US President Donald Trump scolded British Prime Minister Keir Starmer at the White House in front of the international press. Germany has had to pay an extra $ 2 trillion on oil in the four years since the Nord Storm gas pipeline’s destruction. American investigative and Pulitzer Prize-winning reporter Seymour Hersh claimed the US had a hand behind the sabotage. France and Germany, the two most powerful members, might have started to stand up to Washington. When the crunch comes, however, they all—the EU and the US plus the English-speaking majority nations with a Christian Anglo-Saxon majority—will band together.

If all NATO members are to jack up their defense budgets at twice the volume of their existing allocations, why be so overwhelmingly dependent on Washington, whose overbearing slight and stricture makes some world leaders feel a visit to the White House a gruelling exercise. In any case, several NATO members had stated they would not be able to meet the defense expense target of five per cent of their GDP within five years. The Trump administration did not respond, apparently in a mood to tolerate a relatively relaxed time fixture for the few dissenting voices while the larger number of members stood by the pledge extracted at NATO’s 2025 summit.    

Time to assert

Worried and tired of the dubious benchmark Trump has set up in unilateral diplomacy of coercion and intimidation, Europe is in the throes of making a sweeping strategic push to hedge against the indifference and increasingly unilateral insensitivity that Washington has been targeting it with. They scramble to identify options, emphasising that free trade is still the name of the business. Canada’s Prime Minister Carney and British Prime Minister Starmer recently flew to Beijing separately, had meetings with Chinese President Xi Jinping and reached trade understandings. In reference to the visits by Starmer and Carney in efforts at diversifying their trade business, an unhappy Trump said: “It’s very dangerous for them to do that.”

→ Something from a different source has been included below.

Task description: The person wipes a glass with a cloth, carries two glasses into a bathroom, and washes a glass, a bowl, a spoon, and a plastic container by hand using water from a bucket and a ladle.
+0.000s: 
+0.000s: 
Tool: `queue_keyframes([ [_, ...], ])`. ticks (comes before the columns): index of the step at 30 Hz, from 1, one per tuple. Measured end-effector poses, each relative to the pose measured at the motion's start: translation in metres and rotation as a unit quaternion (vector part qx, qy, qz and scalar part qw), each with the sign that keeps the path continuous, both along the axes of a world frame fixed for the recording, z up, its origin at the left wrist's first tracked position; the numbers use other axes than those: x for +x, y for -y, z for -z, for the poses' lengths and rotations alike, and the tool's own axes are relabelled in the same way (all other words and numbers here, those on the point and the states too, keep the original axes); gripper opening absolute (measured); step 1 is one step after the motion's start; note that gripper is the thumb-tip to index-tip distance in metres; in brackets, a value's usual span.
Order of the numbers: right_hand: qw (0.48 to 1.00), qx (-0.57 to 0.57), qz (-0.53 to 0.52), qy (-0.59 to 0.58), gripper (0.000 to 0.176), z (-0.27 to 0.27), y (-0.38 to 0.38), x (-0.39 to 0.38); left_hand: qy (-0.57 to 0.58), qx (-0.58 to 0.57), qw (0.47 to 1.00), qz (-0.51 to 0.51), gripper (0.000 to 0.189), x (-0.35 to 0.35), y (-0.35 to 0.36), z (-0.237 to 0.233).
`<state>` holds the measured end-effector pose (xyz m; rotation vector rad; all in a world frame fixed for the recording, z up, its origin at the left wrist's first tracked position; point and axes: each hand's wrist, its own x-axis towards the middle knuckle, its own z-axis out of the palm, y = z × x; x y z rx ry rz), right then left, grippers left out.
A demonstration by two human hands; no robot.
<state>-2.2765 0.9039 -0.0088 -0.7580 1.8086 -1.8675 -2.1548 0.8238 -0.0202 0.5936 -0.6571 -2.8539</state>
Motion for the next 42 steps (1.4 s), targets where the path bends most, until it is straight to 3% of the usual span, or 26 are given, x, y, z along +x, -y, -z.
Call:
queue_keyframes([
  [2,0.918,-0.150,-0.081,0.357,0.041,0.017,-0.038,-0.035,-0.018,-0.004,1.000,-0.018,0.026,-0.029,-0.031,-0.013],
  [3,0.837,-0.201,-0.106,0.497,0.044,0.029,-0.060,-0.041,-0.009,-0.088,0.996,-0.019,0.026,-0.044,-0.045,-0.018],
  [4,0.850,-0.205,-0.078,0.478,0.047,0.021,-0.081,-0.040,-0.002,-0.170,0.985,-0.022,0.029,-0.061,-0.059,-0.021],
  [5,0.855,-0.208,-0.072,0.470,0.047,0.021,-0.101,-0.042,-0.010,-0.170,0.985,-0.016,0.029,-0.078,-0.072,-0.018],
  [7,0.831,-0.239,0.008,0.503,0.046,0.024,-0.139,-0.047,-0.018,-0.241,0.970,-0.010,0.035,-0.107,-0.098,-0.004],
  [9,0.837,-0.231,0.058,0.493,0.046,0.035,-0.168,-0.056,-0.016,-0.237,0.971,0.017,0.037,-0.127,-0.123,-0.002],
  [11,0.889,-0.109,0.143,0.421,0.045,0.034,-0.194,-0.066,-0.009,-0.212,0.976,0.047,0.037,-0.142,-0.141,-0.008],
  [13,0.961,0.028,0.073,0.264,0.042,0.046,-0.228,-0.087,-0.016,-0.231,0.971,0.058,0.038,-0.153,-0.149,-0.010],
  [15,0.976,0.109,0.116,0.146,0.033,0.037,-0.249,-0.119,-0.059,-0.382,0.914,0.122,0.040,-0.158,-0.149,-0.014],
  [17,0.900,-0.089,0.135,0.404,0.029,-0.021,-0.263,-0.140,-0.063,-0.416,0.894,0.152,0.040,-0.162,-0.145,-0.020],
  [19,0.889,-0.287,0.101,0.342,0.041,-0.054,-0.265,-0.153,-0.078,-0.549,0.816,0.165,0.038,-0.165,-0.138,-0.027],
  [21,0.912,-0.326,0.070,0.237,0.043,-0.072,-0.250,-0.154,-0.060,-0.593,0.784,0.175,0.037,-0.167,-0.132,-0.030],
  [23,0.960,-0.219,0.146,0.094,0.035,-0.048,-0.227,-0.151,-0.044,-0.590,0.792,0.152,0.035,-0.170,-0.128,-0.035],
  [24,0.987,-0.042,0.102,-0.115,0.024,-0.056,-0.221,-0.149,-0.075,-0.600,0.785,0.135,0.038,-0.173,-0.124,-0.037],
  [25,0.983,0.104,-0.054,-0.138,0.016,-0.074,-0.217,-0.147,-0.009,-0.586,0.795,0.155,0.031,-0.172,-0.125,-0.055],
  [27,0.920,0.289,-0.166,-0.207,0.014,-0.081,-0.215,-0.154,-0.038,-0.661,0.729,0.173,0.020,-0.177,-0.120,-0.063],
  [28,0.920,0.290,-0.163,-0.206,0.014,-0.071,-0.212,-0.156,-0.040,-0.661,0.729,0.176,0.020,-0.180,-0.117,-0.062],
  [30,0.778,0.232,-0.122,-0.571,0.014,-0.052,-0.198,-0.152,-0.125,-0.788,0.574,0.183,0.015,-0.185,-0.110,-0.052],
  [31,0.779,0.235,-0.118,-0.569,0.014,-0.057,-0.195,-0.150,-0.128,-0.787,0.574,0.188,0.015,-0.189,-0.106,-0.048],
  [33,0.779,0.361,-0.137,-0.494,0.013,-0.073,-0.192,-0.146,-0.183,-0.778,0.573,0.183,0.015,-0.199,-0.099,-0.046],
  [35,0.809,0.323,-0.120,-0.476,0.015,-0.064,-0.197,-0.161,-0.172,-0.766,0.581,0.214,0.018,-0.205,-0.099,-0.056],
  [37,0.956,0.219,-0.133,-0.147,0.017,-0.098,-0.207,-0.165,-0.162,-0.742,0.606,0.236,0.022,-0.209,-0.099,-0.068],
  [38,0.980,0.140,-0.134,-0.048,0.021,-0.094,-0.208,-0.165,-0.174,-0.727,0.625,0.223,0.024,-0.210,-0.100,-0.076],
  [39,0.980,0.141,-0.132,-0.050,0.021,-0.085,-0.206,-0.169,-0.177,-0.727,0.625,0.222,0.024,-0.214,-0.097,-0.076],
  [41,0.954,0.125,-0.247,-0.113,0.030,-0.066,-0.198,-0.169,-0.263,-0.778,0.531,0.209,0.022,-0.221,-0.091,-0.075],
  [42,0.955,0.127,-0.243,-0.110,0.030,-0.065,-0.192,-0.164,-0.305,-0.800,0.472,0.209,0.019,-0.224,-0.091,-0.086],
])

Those are events bound to prompt others from the Western world to assert their positions even as Washington stands stunned over losing grip on the legacy global order it steered for eight decades. EU’s silence or passive response to Trump’s cavalier treatment of long-time loyal allies highlights the power of reflected glory. Proximity to the staggering power of the US enabled EU members to boss around weaker countries. That is, however, going to change now.

EU engages in deafening silence when facts say something its members do not want acknowledged for the embarrassment it carries. When compelled to take a stand, they go by expediency rather than the lofty goals they preach and prescribe for others.